• [Task description]
From the line containing "Can you find the green N" down to the last line of the records below, copy every line exactly. Leave out everything before it.

• [Record set]
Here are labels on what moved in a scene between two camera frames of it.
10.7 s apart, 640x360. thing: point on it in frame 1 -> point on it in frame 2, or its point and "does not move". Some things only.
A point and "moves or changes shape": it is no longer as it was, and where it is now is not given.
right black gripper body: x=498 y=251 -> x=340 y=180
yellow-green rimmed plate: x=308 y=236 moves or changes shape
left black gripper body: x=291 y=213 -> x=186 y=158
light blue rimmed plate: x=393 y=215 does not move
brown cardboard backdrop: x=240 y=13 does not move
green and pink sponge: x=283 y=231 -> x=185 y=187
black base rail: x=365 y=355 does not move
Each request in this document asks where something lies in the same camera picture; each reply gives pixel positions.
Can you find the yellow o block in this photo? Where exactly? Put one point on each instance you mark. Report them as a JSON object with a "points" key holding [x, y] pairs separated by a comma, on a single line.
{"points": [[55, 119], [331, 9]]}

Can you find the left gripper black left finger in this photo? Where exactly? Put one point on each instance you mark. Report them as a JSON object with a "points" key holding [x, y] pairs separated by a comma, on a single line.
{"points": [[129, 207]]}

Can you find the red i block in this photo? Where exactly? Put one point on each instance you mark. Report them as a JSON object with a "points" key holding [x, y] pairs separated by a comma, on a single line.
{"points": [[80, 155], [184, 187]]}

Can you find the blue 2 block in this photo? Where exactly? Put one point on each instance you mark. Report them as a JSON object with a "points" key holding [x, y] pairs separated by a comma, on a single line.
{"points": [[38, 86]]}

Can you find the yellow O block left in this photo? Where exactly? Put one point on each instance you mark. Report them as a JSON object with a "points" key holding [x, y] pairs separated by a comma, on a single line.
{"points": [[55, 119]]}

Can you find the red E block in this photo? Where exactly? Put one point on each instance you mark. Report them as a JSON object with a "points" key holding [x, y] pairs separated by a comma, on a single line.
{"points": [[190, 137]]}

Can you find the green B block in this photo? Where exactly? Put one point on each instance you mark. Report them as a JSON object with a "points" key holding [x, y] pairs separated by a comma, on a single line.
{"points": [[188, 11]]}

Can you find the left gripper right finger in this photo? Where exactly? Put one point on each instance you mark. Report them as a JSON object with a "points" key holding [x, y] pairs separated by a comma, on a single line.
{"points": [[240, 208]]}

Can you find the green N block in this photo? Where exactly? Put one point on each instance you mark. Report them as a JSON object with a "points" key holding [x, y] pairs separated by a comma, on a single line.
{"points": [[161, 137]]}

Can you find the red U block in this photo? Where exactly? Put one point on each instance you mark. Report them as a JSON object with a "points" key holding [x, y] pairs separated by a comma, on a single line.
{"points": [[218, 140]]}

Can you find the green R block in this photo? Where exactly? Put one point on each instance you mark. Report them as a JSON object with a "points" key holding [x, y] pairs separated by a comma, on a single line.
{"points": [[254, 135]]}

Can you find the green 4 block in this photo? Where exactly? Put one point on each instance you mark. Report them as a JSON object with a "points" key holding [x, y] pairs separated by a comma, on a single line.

• [Expected answer]
Can you find the green N block in this photo? Where exactly? Put one point on each instance you mark. Report them as a JSON object with a "points" key holding [x, y] pairs separated by a comma, on a single line.
{"points": [[161, 137]]}

Can you find the red U block in this photo? Where exactly? Put one point on each instance you mark. Report them as a JSON object with a "points" key holding [x, y] pairs separated by a comma, on a single line.
{"points": [[218, 140]]}

Can you find the green R block in this photo? Where exactly? Put one point on each instance you mark. Report them as a JSON object with a "points" key holding [x, y] pairs separated by a comma, on a single line.
{"points": [[254, 135]]}

Can you find the green 4 block in this photo? Where exactly? Put one point on each instance you mark. Report them as a JSON object with a "points" key holding [x, y] pairs separated by a comma, on a single line.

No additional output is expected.